=== Section Start ===

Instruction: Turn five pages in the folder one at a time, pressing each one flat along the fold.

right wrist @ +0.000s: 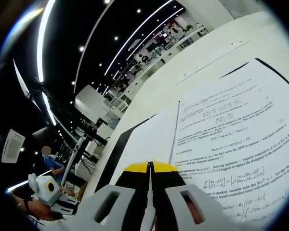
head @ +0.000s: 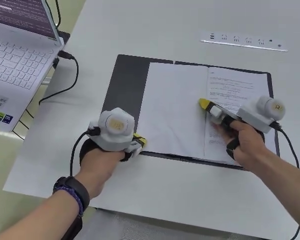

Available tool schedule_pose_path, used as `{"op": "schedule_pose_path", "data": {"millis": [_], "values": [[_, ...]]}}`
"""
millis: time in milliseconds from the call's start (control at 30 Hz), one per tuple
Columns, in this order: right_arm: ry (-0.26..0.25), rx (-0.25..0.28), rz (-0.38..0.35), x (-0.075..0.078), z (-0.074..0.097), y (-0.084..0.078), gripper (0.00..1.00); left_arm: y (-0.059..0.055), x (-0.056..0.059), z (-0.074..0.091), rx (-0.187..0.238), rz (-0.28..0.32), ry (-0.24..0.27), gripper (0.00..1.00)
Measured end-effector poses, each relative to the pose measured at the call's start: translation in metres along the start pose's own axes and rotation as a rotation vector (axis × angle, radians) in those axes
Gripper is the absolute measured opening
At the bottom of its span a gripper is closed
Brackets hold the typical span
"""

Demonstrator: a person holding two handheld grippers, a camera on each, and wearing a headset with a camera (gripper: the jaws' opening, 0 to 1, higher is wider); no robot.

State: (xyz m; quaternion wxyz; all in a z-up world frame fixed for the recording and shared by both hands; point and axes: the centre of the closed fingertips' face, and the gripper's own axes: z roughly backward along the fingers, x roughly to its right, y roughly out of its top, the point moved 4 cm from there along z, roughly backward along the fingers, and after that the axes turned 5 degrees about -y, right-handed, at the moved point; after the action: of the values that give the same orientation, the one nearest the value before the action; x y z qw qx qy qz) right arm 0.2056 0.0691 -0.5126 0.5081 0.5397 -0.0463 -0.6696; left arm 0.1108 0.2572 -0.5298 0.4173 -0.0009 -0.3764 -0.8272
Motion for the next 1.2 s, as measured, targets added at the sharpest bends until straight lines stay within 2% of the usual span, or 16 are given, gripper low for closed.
{"op": "schedule_pose_path", "data": {"millis": [467, 633, 733, 1200], "values": [[0.009, 0.033, -0.044, 0.009, -0.011, 0.012, 0.0, 0.0, -0.002, -0.001, -0.005, 0.012, -0.011, 0.0], [0.01, 0.065, -0.095, 0.014, -0.019, 0.02, 0.0, 0.001, -0.001, -0.001, -0.009, 0.005, -0.008, 0.0], [0.011, 0.077, -0.1, 0.014, -0.021, 0.022, 0.0, 0.001, -0.001, -0.001, -0.012, -0.005, -0.008, 0.0], [-0.026, 0.126, -0.144, 0.017, -0.039, 0.041, 0.0, 0.001, 0.0, -0.001, -0.012, -0.008, 0.002, 0.0]]}}
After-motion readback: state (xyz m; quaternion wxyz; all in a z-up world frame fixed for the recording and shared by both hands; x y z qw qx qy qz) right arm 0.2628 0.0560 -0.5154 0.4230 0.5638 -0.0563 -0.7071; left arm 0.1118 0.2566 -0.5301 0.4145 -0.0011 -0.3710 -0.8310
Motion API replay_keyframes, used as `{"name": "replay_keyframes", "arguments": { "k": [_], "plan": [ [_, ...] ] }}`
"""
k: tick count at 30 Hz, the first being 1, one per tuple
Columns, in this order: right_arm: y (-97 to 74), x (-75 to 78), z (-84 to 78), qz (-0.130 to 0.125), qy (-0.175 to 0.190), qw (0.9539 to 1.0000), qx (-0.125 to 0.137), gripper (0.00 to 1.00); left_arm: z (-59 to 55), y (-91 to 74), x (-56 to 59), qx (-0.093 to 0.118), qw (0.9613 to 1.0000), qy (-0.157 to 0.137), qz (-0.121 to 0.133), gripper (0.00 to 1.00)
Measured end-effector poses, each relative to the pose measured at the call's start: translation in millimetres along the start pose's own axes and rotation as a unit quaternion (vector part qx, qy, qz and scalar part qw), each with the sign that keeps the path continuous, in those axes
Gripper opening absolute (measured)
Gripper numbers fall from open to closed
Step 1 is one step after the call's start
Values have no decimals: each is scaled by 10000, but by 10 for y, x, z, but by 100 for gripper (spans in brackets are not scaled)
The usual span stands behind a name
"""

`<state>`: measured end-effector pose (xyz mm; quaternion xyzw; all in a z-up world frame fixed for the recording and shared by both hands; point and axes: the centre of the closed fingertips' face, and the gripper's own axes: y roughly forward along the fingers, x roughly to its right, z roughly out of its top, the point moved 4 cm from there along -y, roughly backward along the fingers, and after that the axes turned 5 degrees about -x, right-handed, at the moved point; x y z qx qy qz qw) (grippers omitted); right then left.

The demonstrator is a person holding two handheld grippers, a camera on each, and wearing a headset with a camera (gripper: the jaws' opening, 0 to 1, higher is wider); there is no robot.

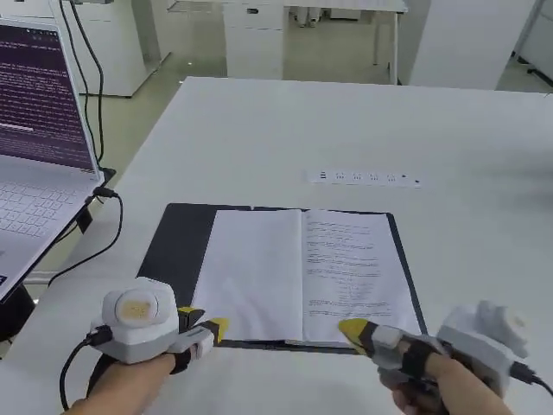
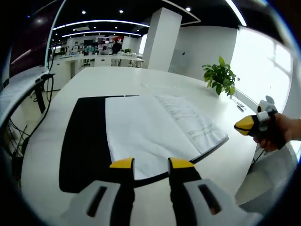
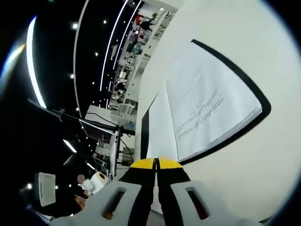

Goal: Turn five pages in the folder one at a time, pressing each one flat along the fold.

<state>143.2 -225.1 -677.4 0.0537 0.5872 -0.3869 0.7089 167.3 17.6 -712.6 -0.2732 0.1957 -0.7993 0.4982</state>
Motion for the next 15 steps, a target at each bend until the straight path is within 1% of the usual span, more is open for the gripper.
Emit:
{"name": "replay_keyframes", "arguments": {
  "k": [1,2,3,4,5,6,8,11,12,14,15],
  "plan": [
    [-117,-23,81,-46,-151,9996,223,0,41,-71,31,95,9999,-17,-35,28],
    [-193,-32,148,-45,-273,9989,378,0,97,-152,71,251,9997,-9,-82,30],
    [-299,-61,209,-63,-479,9973,545,2,126,-209,98,318,9995,10,-86,33],
    [-403,-65,275,-160,-741,9947,689,3,148,-285,119,345,9994,-21,-89,34],
    [-470,-74,302,-247,-934,9924,760,5,164,-327,130,378,9992,-44,-109,36],
    [-522,-90,335,-295,-1122,9897,837,6,195,-396,153,486,9987,-59,-122,38],
    [-653,-143,386,-401,-1504,9829,982,11,225,-497,185,568,9982,-80,-150,41],
    [-825,-217,454,-574,-2097,9681,1244,19,256,-615,217,673,9977,-1,-128,45],
    [-857,-220,464,-627,-2191,9653,1277,21,259,-643,222,709,9974,35,-124,45],
    [-938,-205,484,-817,-2527,9539,1395,26,248,-704,227,787,9968,107,-61,46],
    [-958,-189,476,-898,-2637,9503,1390,29,238,-727,227,819,9965,142,-21,48]
  ]
}}
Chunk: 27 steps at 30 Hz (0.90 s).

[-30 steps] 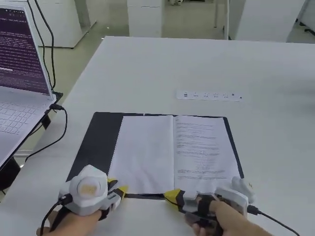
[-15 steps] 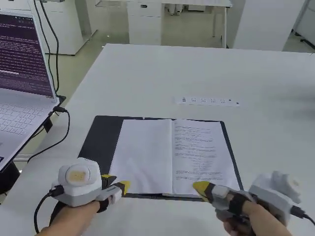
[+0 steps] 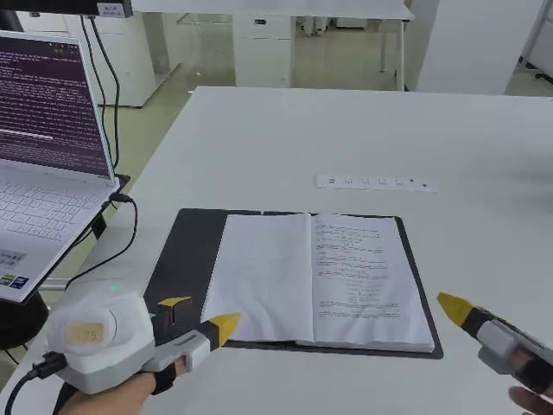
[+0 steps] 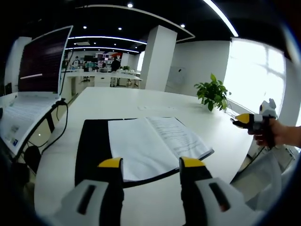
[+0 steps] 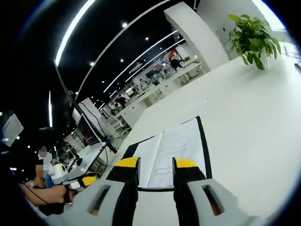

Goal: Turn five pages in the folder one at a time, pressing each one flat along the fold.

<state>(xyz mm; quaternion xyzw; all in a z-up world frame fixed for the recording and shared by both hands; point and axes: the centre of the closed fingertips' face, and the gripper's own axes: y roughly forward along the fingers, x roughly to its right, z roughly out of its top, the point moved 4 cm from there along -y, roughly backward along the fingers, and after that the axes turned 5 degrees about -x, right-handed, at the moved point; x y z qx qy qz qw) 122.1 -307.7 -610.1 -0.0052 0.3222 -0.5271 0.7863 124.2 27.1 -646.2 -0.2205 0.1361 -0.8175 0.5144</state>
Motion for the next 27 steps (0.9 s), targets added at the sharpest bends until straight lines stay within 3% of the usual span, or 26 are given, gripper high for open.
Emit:
{"name": "replay_keyframes", "arguments": {
  "k": [3,6,10,14,16,18,20,23,25,27],
  "plan": [
    [-21,104,-86,-226,-520,9983,-110,45,-37,-68,3,57,10000,-16,75,59],
    [-34,198,-181,-292,-715,9966,-278,58,-59,-133,8,53,9998,83,153,70],
    [-52,200,-256,-322,-923,9943,-418,67,-80,-221,-16,47,9990,335,297,82],
    [8,108,-227,-218,-1259,9910,-390,83,-146,-262,-57,-173,9986,357,344,93],
    [17,96,-282,-232,-1609,9848,-619,85,-170,-279,-88,-237,9984,305,401,98],
    [12,70,-333,-216,-1987,9767,-781,89,-191,-300,-106,-315,9981,284,456,99],
    [16,38,-347,-171,-2177,9730,-752,98,-196,-315,-100,-356,9982,206,445,99],
    [-6,21,-386,-153,-2256,9696,-938,99,-180,-329,-113,-378,9977,239,510,99],
    [-14,23,-382,-143,-2245,9692,-1006,99,-147,-331,-105,-389,9977,202,515,99],
    [-26,24,-344,-115,-2130,9723,-952,99,-122,-320,-90,-387,9978,178,501,99]
  ]
}}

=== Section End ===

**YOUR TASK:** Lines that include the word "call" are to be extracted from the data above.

**EXERCISE ANSWER:**
millis: time in milliseconds from the call's start (control at 30 Hz), one per tuple
Measured end-effector poses, each relative to the pose measured at the call's start: translation in metres along the start pose's own axes and rotation as a rotation vector (axis × angle, radians) in those axes
Measured end-effector poses, each relative to the pose measured at the call's start: translation in millimetres along the start pose's own axes and rotation as a unit quaternion (vector part qx, qy, qz and scalar part qw), each with the sign that keeps the path continuous, in those axes
Step 1 is one step after the call's start

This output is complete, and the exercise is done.